Begin at the first line of the data and copy each line through the one containing "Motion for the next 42", that line included, with no pictures.
Segment Start: Provided data
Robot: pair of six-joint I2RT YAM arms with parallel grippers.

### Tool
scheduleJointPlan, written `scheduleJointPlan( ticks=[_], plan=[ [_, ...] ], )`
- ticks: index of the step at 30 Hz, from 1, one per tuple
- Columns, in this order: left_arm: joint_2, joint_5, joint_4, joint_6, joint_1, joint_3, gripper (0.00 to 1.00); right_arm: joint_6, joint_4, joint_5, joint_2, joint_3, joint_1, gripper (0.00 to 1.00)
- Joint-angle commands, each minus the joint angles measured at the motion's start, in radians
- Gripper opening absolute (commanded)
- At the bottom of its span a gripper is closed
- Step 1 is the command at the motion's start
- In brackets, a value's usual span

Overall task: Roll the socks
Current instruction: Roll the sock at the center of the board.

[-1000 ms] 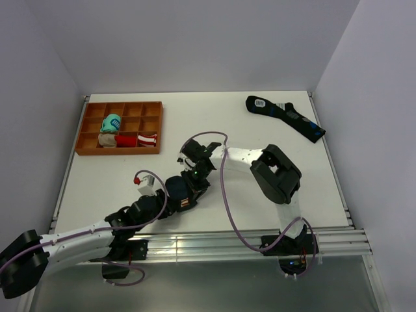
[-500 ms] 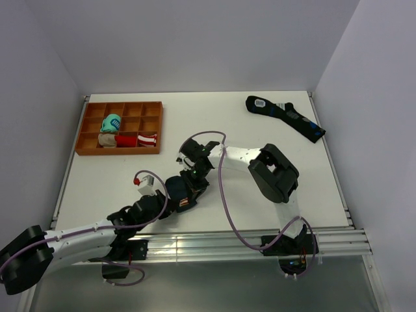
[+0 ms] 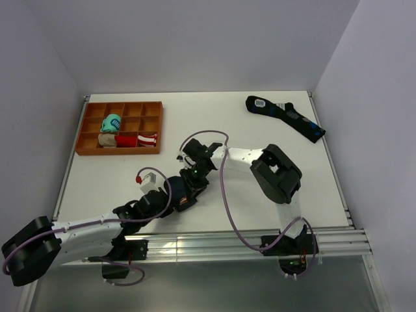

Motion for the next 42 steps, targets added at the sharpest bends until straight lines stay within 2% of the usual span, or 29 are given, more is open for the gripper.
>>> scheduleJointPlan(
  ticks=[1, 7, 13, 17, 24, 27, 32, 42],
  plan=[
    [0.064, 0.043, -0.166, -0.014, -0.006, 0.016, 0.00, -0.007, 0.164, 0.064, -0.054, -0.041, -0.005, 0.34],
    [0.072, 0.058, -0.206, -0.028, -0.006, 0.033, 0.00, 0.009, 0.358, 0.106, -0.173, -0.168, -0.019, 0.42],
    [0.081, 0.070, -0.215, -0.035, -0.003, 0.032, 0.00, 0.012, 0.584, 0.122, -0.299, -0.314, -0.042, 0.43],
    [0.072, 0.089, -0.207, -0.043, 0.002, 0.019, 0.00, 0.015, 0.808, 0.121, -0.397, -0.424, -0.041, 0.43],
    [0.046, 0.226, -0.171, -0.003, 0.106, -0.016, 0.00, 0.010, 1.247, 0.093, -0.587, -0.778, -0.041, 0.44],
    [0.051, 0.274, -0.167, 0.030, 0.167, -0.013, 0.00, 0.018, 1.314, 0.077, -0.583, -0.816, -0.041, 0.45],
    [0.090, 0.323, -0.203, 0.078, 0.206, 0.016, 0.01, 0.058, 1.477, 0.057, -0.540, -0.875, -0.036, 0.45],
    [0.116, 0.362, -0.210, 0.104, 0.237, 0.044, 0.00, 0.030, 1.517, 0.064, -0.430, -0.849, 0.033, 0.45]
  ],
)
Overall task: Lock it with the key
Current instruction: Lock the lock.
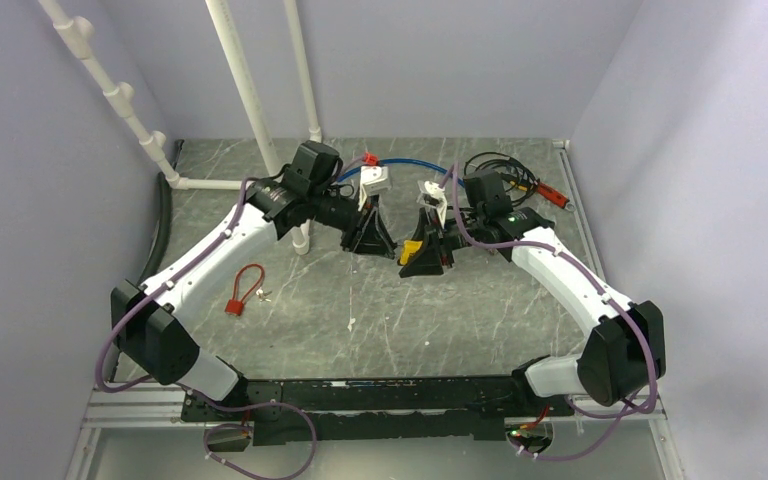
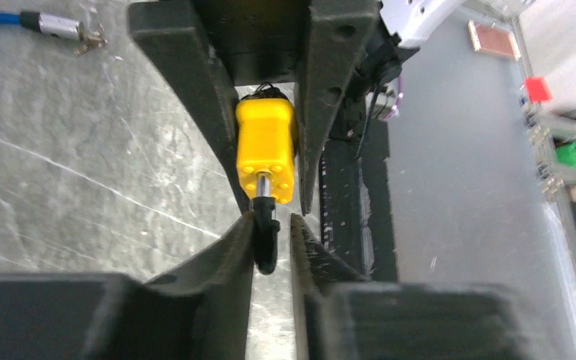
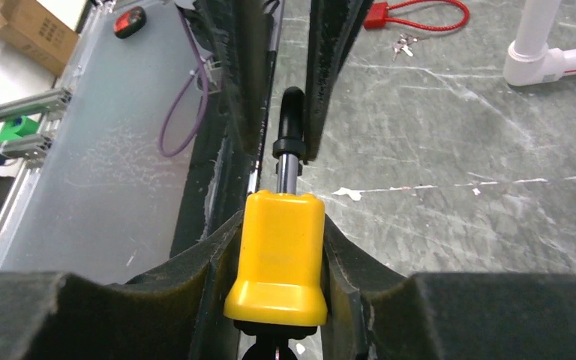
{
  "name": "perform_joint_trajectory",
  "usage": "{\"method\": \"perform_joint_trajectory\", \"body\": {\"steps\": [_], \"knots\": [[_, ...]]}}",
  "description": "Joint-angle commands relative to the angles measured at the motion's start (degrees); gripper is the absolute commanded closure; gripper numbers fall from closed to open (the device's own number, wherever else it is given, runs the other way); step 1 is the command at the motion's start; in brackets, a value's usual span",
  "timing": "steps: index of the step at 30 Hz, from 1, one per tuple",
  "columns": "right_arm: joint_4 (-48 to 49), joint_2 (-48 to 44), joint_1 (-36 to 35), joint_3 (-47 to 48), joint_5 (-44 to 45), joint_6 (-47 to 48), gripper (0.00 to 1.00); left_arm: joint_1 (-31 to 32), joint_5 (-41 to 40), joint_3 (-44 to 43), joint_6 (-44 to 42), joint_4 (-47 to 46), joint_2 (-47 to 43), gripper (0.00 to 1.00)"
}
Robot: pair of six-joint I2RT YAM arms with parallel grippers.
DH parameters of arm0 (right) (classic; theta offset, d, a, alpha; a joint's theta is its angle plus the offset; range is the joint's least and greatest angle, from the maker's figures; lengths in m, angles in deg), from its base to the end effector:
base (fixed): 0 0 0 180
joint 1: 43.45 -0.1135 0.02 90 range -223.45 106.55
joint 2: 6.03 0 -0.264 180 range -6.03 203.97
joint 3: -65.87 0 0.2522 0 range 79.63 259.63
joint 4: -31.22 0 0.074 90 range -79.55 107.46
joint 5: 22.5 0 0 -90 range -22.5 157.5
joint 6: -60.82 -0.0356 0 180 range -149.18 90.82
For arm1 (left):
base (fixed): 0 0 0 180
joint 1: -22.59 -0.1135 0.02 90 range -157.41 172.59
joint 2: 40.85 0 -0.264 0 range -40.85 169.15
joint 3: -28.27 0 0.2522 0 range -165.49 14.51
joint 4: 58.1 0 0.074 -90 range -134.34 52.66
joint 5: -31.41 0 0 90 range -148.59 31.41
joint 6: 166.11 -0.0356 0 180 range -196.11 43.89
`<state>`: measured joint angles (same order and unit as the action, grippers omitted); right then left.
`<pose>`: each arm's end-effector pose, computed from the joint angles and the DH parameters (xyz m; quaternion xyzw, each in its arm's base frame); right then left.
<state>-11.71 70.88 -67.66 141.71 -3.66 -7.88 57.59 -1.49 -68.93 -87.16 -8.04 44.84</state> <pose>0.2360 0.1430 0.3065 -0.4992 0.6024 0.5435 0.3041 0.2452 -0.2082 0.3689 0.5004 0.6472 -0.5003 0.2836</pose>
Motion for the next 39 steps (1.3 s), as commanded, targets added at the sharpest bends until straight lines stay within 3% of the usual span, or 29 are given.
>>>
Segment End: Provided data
#### Solution to this problem
Robot: pair of six-joint I2RT YAM arms with parallel grippers.

### Tool
scheduleJointPlan, written `scheduleJointPlan( ticks=[_], plan=[ [_, ...] ], )`
- ticks: index of the step at 30 Hz, from 1, one per tuple
- Columns, in this order: left_arm: joint_2, joint_5, joint_4, joint_6, joint_1, joint_3, gripper (0.00 to 1.00); right_arm: joint_6, joint_4, joint_5, joint_2, joint_3, joint_1, gripper (0.00 to 1.00)
- Joint-angle commands, each minus the joint angles measured at the motion's start, in radians
- Gripper opening absolute (commanded)
- At the bottom of its span a gripper is closed
- Step 1 is the command at the motion's start
- In brackets, a value's usual span

Overall task: Roll the socks
Current instruction: Roll the sock at the center of the board.

[-1000 ms] 
[-500 ms] 
[+0 ms] 

Motion for the next 42 steps, targets added at the sharpest bends until straight lines stay within 2% of the usual span, or 29 are given, more is open for the gripper.

What came before is the finished answer.